SUPPLIED INFORMATION:
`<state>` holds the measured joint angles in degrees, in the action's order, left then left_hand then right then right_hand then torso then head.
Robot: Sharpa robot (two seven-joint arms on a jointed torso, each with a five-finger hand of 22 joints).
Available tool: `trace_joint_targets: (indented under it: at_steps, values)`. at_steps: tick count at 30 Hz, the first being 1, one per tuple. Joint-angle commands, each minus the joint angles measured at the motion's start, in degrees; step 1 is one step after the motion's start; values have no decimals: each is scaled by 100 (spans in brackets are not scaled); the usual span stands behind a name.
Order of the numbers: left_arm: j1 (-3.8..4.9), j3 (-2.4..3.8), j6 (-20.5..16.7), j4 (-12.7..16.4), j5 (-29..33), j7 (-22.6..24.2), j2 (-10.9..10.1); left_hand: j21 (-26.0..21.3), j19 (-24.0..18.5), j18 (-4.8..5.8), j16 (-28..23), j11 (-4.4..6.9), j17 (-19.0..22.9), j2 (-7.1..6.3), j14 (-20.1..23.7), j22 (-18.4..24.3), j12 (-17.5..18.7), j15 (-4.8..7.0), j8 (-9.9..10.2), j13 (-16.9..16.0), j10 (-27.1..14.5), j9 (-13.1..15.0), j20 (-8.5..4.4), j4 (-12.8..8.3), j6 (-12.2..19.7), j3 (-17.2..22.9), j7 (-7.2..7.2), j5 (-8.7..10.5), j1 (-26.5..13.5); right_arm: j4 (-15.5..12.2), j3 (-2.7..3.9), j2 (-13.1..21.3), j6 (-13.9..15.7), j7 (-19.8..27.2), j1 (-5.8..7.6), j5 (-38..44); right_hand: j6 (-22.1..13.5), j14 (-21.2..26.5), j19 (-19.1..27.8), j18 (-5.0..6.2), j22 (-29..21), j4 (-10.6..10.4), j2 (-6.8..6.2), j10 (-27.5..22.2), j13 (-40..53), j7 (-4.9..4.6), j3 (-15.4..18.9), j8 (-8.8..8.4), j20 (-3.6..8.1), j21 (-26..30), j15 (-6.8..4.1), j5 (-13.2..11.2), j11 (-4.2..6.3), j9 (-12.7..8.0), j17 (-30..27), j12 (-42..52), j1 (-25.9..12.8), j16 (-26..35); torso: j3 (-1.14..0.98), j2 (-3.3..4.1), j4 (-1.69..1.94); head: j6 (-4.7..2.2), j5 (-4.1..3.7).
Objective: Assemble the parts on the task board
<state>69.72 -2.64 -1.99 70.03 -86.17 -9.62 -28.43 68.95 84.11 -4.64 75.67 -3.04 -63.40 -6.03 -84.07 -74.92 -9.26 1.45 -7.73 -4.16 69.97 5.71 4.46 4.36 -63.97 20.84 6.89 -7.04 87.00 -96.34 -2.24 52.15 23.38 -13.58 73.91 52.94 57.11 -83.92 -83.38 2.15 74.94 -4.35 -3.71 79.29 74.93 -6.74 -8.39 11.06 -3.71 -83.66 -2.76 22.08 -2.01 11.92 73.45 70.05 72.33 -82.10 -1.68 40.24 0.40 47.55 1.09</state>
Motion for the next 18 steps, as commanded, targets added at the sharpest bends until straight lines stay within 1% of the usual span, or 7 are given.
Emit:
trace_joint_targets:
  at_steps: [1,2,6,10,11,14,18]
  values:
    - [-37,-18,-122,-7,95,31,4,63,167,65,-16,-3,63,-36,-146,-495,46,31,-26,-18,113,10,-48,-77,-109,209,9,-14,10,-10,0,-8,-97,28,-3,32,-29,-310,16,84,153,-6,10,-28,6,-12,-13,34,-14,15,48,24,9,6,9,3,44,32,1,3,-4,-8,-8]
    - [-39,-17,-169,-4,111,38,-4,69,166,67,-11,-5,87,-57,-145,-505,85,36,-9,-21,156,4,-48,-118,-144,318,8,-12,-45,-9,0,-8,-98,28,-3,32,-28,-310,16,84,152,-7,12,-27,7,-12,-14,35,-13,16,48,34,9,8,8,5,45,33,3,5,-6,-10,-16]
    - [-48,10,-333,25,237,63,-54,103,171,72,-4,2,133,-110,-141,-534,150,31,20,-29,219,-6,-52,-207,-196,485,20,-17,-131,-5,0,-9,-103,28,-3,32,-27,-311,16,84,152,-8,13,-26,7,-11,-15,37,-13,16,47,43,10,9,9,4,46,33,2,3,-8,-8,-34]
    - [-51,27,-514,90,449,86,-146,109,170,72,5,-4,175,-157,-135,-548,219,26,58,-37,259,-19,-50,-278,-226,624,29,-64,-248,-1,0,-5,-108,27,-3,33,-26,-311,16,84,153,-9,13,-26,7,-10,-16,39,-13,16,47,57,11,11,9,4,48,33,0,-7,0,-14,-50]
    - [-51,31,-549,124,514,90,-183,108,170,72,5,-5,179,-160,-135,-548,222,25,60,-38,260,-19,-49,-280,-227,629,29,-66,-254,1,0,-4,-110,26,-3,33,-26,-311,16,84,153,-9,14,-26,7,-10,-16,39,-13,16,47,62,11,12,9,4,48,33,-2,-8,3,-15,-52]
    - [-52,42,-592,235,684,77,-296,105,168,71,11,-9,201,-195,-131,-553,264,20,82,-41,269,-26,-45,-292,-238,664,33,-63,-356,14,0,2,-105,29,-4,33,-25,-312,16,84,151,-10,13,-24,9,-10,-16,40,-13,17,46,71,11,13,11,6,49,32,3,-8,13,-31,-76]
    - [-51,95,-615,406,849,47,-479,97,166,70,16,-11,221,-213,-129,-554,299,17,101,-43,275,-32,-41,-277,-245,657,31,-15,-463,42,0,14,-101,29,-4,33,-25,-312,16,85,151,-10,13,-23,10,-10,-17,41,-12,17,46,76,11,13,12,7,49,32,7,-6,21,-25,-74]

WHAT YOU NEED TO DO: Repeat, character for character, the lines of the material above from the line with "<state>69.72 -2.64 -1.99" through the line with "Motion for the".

SOLVED PROBLEM:
<state>69.72 -2.64 -1.99 70.03 -86.17 -9.62 -28.43 68.95 84.11 -4.64 75.67 -3.04 -63.40 -6.03 -84.07 -74.92 -9.26 1.45 -7.73 -4.16 69.97 5.71 4.46 4.36 -63.97 20.84 6.89 -7.04 87.00 -96.34 -2.24 52.15 23.38 -13.58 73.91 52.94 57.11 -83.92 -83.38 2.15 74.94 -4.35 -3.71 79.29 74.93 -6.74 -8.39 11.06 -3.71 -83.66 -2.76 22.08 -2.01 11.92 73.45 70.05 72.33 -82.10 -1.68 40.24 0.40 47.55 1.09</state>
Motion for the next 18 steps, as commanded, targets added at the sharpest bends until straight lines stay within 1% of the usual span, or 7 are given.

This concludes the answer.